• WHAT TO WORK ON:
Please give back exactly the line with "Practice: put markers" and each line after it through the end of the material, leaving out the pictures.

======== EXERCISE MATERIALS

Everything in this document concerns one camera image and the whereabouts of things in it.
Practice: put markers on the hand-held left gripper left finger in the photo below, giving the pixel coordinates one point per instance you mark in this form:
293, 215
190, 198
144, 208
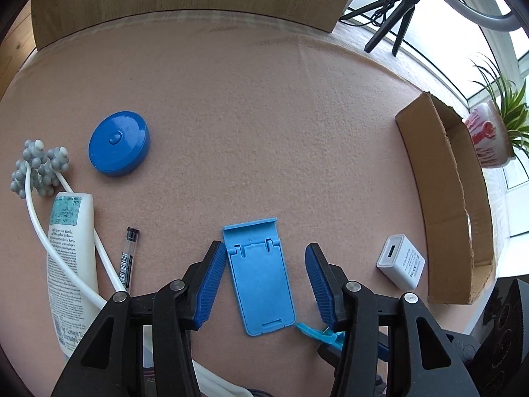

================

• RESPONSE BOX:
Practice: put markers on the hand-held left gripper left finger in the photo below, giving the pixel coordinates one point per instance you mark in this form:
293, 215
190, 198
144, 208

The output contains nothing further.